A criação de um time de futebol transgênero toca em um tema complexo: o doping. O tratamento chamado modulação hormonal, feito para adquirir as características do sexo masculino, utiliza substâncias proibidas pelo Código Mundial de Antidopagem.

Fernando Solera, presidente da Comissão de Controle de Doping da Federação Paulista e da CBF, e maior autoridade de teste antidoping no Brasil, de acordo com nomeação da Fifa, defende a mudança do código. "É necessária uma revisão. Hoje, o código contempla o lado feminino ou o masculino. É preciso contemplar todos", afirmou o especialista.

A CBF fez uma consulta à Wada (Agência Mundial Antidoping, na sigla em inglês) sobre o tema. A agência indicou o Comitê Olímpico Internacional (COI), que está elaborando uma nova política que permitirá aos atletas transgêneros competir sem a cirurgia de mudança de sexo, como o fórum sobre o assunto. Agora, Solera tenta agendar um encontro em Lausanne, na Suíça.

O controle antidoping possui três pilares: igualdade, ética e saúde. Solera explica que a discussão sobre os transgêneros se relaciona ao primeiro deles. "Não existem objeções em relação às mulheres que querem se tornar homens", explicou. "O problema é a garantia de igualdade na disputa.

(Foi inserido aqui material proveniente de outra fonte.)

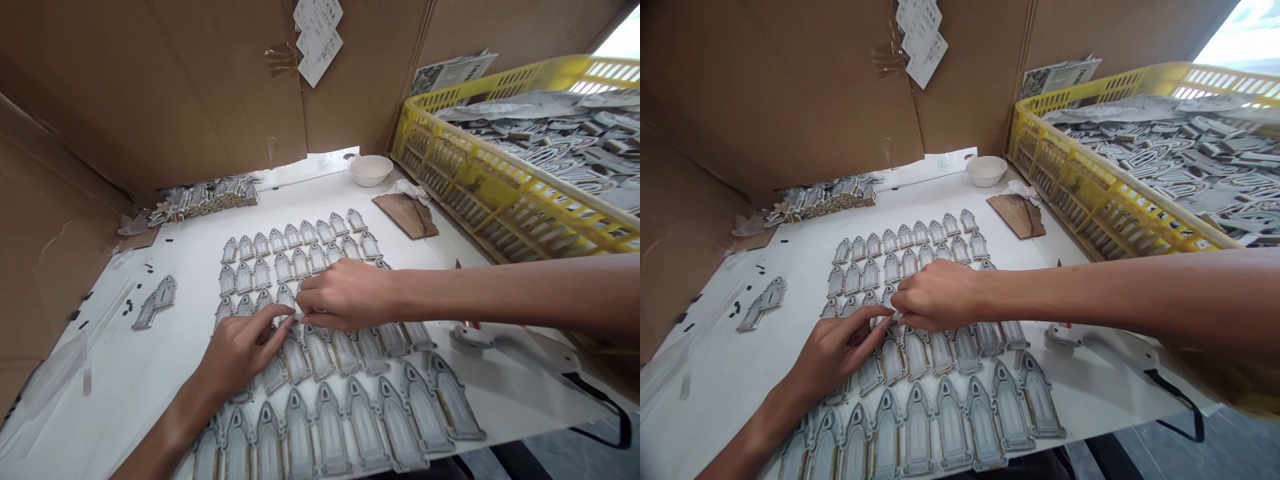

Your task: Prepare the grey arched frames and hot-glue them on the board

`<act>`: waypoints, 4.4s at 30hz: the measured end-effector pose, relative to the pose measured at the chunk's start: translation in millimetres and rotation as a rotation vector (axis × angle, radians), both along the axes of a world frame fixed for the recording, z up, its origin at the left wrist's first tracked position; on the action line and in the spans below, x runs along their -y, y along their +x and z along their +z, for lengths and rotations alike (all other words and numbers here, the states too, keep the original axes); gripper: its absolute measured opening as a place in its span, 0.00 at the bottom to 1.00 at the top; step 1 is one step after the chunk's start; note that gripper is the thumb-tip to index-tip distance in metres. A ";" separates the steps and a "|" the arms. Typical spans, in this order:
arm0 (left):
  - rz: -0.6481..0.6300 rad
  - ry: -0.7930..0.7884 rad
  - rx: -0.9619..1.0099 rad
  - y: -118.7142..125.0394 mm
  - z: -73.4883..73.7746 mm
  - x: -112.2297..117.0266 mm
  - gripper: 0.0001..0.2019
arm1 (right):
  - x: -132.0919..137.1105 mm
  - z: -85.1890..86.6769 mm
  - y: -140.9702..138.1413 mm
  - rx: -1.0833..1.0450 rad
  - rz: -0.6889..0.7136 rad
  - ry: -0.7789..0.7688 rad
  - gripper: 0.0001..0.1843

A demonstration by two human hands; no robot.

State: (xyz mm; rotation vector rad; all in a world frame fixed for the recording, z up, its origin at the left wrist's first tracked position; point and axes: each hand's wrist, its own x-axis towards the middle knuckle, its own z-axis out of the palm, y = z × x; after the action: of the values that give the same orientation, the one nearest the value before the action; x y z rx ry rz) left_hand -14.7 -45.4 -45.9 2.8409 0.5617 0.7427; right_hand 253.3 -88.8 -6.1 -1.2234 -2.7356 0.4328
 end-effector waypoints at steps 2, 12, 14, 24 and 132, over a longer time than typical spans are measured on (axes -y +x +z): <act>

Um indivíduo que fizer a modulação hormonal estará cometendo uma infração. Ele terá vantagens na força física, velocidade e explosão, por exemplo", comentou Solera.

Enquanto não houver um novo código, o atleta tem de interromper a sua carreira para fazer a modulação hormonal e só depois – o tempo varia de acordo com a recomendação médica -, retomar a sua vida esportiva.